I need to develop a piece of code in an old legacy Visual C++ 6.0 system. I am invoking a stand-alone executable via a system call. This exe is supposed to create a file if processing goes OK or not create one if it fails. The name of the file to create is passed to the exe as a command-line argument. When I invoke this exe from a console window, in a certain case it fails to process and does not create the output file. However, when I invoke the same exe through the system call form my VC++ system, it fails but also creates an empty file. I invoke it using

CreateProcess()

. I have two questions:
1. Why is it creating the empty file?
2. To check for success/failure I am currently doing this:

if( _access( strDestFile, 0 ) == -1 ) {
// file does not exist
}

I guess I need to also check if the file is non-empty. What's the easiest way of doing it in VC++ 6.0?

Thanks!

>> Why is it creating the empty file?
I'd suggest debugging the program and try to see where it fails and why.

You could use
_stat() to check both the file's existence and its size in one go.
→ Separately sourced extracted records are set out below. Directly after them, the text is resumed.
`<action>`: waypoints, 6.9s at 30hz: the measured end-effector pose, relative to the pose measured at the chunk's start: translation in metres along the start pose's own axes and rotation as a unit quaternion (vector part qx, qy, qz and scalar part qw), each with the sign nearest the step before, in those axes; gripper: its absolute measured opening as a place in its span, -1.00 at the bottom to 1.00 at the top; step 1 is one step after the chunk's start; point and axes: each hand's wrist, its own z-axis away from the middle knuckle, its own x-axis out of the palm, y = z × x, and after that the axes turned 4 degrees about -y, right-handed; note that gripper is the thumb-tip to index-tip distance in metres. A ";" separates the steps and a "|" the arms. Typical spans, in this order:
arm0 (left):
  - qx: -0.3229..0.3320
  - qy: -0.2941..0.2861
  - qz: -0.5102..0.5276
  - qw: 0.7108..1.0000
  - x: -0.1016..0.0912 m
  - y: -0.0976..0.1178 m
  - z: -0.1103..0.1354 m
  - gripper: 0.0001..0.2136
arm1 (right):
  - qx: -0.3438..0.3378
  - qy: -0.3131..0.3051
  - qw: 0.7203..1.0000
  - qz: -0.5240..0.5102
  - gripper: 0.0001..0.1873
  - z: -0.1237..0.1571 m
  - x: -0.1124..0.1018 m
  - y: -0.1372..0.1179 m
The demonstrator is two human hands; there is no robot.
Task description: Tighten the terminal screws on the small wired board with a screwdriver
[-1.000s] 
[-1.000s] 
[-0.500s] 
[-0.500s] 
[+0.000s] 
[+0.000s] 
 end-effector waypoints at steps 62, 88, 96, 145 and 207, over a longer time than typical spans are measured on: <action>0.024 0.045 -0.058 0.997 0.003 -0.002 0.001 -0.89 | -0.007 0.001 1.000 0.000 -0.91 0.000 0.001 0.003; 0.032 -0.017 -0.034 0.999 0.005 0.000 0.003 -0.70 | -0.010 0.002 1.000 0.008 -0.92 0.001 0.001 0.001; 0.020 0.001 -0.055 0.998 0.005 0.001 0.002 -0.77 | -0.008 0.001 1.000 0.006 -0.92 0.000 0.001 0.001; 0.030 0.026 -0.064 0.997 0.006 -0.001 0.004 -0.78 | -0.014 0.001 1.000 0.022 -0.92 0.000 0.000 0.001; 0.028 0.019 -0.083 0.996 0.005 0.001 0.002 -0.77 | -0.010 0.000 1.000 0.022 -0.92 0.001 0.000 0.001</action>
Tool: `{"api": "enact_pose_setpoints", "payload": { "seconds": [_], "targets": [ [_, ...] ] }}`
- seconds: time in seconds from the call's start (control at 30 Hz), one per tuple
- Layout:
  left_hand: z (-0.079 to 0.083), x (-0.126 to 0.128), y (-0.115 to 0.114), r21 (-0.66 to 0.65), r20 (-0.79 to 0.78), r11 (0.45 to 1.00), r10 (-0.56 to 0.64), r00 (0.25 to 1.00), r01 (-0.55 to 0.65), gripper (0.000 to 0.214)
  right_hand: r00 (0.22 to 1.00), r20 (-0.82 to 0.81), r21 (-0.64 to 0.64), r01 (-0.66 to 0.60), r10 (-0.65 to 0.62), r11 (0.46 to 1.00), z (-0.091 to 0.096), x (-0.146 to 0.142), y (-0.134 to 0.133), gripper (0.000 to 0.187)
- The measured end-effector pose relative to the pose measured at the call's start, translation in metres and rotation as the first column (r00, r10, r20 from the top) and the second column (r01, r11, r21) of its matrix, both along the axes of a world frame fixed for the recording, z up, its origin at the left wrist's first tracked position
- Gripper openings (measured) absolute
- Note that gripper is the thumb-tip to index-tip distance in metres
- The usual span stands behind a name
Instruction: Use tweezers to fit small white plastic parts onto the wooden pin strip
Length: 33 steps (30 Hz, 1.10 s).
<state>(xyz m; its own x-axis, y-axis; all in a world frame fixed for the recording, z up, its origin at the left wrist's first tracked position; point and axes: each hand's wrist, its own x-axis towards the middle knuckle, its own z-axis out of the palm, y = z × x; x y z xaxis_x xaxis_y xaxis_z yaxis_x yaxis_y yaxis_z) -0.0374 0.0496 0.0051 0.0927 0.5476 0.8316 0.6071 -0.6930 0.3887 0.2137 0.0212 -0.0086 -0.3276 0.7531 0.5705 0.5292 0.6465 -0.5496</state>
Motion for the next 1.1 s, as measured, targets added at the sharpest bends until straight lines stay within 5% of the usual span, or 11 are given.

Does it behave this way for both debug and release versions?

Good info from mitrmkar. A big +1 for using the debugger to step through the code and find where it is failing and what's going on when the file is being created. Set a break point or run-to-cursor where the test is done and start stepping through code from there.

Also, GetFileSize() might be another option for you.

>> Why is it creating the empty file?
I'd suggest debugging the program and try to see where it fails and why.

You could use
_stat() to check both the file's existence and its size in one go.